Task description
The material below holds a span beginning at the line with "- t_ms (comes" and ending at the line with "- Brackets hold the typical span". Quote that span exactly, both ends included, and only that span.

[[ Available records open ]]

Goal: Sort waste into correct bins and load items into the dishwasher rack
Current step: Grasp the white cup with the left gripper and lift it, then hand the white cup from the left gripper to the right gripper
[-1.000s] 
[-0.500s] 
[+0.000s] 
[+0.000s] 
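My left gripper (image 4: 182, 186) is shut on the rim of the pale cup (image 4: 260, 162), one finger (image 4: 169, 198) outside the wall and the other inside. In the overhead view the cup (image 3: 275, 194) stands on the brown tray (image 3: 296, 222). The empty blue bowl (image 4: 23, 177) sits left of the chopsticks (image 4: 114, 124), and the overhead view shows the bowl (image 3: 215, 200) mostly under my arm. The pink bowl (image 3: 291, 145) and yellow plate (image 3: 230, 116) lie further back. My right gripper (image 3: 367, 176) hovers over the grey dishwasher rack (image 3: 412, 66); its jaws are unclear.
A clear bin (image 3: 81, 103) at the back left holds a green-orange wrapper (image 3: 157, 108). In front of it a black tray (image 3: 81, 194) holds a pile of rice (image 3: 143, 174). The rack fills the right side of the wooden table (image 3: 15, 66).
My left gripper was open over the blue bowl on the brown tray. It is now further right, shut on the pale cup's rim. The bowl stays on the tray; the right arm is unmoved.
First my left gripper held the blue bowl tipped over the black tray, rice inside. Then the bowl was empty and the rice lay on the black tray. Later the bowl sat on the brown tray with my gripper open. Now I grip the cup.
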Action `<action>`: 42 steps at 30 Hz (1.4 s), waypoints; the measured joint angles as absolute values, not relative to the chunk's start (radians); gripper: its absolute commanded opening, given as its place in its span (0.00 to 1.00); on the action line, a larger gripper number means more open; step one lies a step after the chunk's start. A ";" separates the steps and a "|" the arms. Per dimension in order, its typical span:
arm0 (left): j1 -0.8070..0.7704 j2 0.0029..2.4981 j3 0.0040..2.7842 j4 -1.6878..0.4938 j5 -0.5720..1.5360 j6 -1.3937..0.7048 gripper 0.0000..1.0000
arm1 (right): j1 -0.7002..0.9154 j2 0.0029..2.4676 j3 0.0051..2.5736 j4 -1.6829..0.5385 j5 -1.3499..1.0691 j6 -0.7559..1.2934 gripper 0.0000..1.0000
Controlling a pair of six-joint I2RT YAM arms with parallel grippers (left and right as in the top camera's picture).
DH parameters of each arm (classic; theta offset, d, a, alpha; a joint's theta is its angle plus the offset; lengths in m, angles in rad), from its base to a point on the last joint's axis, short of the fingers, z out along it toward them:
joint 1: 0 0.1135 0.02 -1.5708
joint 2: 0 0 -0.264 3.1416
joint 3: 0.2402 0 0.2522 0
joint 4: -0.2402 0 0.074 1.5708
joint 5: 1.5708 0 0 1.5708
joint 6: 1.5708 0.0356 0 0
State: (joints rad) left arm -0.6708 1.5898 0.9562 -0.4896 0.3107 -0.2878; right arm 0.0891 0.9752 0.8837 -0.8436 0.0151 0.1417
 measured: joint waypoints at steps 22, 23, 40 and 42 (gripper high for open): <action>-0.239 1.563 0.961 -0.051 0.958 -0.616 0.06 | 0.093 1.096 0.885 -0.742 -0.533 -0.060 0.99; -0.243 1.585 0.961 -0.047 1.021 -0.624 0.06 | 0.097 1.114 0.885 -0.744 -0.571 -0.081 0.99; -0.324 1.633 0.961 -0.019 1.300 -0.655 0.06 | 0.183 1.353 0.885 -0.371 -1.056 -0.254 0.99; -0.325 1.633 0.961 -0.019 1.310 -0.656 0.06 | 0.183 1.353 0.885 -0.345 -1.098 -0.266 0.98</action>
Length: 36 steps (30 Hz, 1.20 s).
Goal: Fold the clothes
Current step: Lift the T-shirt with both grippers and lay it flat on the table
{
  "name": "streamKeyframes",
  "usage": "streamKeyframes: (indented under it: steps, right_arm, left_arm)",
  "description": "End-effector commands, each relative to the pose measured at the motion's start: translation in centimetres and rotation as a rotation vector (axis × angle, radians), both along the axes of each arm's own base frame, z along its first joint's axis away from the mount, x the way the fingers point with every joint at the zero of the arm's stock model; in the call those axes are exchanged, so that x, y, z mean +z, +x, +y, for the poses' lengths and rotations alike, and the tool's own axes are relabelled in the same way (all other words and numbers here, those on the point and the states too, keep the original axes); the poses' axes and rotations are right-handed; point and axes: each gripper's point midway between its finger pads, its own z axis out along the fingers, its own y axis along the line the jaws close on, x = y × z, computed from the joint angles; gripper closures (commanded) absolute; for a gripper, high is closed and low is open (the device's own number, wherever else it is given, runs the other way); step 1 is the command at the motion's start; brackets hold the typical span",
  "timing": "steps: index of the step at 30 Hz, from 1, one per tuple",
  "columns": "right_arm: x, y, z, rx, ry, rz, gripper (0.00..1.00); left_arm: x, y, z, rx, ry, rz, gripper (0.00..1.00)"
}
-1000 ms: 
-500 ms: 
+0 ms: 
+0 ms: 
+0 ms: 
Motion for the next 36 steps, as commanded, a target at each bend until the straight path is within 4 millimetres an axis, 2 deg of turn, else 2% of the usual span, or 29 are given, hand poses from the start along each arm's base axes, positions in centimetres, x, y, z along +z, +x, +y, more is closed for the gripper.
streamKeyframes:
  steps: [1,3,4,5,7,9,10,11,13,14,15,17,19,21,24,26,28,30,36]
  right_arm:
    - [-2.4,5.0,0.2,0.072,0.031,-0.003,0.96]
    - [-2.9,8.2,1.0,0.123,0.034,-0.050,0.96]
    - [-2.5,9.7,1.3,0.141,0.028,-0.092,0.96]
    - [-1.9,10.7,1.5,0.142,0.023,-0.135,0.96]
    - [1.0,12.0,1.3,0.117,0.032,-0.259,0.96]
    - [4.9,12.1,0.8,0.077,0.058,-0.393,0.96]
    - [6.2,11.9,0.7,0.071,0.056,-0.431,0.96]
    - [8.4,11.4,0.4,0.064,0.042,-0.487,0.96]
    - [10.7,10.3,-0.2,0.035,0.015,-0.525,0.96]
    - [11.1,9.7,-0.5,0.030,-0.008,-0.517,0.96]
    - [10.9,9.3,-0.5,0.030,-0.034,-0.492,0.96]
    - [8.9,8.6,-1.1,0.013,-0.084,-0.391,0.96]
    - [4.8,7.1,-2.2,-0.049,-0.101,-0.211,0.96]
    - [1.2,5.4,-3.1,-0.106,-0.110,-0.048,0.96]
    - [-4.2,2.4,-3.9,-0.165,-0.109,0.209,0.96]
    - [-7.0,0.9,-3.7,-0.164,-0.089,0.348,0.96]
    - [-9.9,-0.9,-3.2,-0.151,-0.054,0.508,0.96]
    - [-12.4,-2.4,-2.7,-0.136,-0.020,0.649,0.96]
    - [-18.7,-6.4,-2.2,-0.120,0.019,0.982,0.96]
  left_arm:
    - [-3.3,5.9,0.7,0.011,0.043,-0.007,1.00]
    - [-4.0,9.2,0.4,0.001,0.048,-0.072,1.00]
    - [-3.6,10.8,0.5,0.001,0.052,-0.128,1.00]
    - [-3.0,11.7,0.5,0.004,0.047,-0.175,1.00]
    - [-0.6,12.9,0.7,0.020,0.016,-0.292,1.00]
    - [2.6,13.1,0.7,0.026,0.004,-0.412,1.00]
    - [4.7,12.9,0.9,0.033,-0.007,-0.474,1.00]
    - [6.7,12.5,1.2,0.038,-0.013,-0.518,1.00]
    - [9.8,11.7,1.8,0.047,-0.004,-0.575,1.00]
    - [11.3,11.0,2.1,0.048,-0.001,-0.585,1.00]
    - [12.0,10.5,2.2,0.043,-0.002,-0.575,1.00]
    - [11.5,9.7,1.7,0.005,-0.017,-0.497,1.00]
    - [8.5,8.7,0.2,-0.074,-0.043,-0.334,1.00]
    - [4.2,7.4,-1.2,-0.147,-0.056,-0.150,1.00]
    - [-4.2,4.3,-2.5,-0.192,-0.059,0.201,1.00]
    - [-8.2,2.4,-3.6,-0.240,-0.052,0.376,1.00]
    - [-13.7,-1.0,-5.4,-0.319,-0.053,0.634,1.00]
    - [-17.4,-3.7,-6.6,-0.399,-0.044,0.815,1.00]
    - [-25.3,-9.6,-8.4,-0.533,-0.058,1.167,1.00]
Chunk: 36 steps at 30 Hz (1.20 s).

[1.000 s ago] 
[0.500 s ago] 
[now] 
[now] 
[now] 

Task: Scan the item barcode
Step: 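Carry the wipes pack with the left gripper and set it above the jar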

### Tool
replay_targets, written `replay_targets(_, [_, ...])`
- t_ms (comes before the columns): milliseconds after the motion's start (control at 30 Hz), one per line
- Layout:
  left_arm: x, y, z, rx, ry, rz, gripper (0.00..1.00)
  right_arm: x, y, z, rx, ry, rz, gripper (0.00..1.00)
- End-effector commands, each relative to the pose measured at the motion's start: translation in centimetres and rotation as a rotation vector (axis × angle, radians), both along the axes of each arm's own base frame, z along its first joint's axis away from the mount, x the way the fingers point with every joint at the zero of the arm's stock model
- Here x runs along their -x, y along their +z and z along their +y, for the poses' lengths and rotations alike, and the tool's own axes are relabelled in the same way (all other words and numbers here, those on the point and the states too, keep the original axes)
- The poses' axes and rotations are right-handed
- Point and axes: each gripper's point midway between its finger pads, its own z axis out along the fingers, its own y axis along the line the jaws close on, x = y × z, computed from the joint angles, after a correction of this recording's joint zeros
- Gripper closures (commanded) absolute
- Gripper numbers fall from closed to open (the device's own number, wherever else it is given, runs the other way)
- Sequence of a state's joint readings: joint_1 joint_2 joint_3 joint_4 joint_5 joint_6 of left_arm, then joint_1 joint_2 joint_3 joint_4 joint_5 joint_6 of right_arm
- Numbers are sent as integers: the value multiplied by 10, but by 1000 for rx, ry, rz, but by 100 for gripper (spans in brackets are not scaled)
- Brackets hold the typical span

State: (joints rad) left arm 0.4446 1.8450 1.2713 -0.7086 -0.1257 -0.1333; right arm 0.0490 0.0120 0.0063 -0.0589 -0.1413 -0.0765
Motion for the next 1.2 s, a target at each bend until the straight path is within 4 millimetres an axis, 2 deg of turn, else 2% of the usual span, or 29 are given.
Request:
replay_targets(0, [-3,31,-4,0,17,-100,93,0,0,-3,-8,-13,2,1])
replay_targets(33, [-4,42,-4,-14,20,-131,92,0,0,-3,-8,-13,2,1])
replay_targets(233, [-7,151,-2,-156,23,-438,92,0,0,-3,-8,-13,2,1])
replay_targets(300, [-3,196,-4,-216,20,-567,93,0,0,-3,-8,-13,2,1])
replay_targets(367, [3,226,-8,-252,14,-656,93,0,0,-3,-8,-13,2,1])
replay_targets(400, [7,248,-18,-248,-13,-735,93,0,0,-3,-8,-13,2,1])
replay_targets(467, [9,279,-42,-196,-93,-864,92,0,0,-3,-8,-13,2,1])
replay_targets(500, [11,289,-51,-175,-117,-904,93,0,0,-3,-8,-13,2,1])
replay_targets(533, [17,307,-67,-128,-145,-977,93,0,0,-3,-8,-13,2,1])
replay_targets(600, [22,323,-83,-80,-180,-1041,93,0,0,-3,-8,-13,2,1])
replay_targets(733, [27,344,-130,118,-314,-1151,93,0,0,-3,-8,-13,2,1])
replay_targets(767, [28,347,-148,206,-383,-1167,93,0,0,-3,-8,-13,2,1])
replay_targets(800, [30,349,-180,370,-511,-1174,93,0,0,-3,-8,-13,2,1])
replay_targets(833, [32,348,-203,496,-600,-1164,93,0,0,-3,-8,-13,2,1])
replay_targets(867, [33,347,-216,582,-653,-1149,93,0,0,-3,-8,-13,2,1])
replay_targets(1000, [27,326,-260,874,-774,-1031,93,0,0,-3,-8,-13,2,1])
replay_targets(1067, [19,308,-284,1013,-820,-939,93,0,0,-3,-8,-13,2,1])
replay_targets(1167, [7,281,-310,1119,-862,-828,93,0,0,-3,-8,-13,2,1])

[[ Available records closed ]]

Task answer
- t_ms (comes before the columns): milliseconds after the motion's start (control at 30 Hz), one per line
- Layout:
  left_arm: x, y, z, rx, ry, rz, gripper (0.00..1.00)
  right_arm: x, y, z, rx, ry, rz, gripper (0.00..1.00)
- End-effector commands, each relative to the pose measured at the motion's start: translation in centimetres and rotation as a rotation vector (axis × angle, radians), both along the axes of each arm's own base frame, z along its first joint's axis away from the mount, x the way the fingers point with every joint at the zero of the arm's stock model
- Here x runs along their -x, y along their +z and z along their +y, for the poses' lengths and rotations alike, and the tool's own axes are relabelled in the same way (all other words and numbers here, those on the point and the states too, keep the original axes)
- The poses' axes and rotations are right-handed
- Point and axes: each gripper's point midway between its finger pads, its own z axis out along the fingers, its own y axis along the line the jaws close on, x = y × z, computed from the joint angles, after a correction of this recording's joint zeros
- Gripper closures (commanded) absolute
- Gripper numbers fall from closed to open (the device's own number, wherever else it is given, runs the other way)
- Sequence of a state's joint readings: joint_1 joint_2 joint_3 joint_4 joint_5 joint_6 of left_arm, then joint_1 joint_2 joint_3 joint_4 joint_5 joint_6 of right_arm
- Numbers are sent as integers: the value multiplied by 10, but by 1000 for rx, ry, rz, but by 100 for gripper (spans in brackets are not scaled)
- Brackets hold the typical span

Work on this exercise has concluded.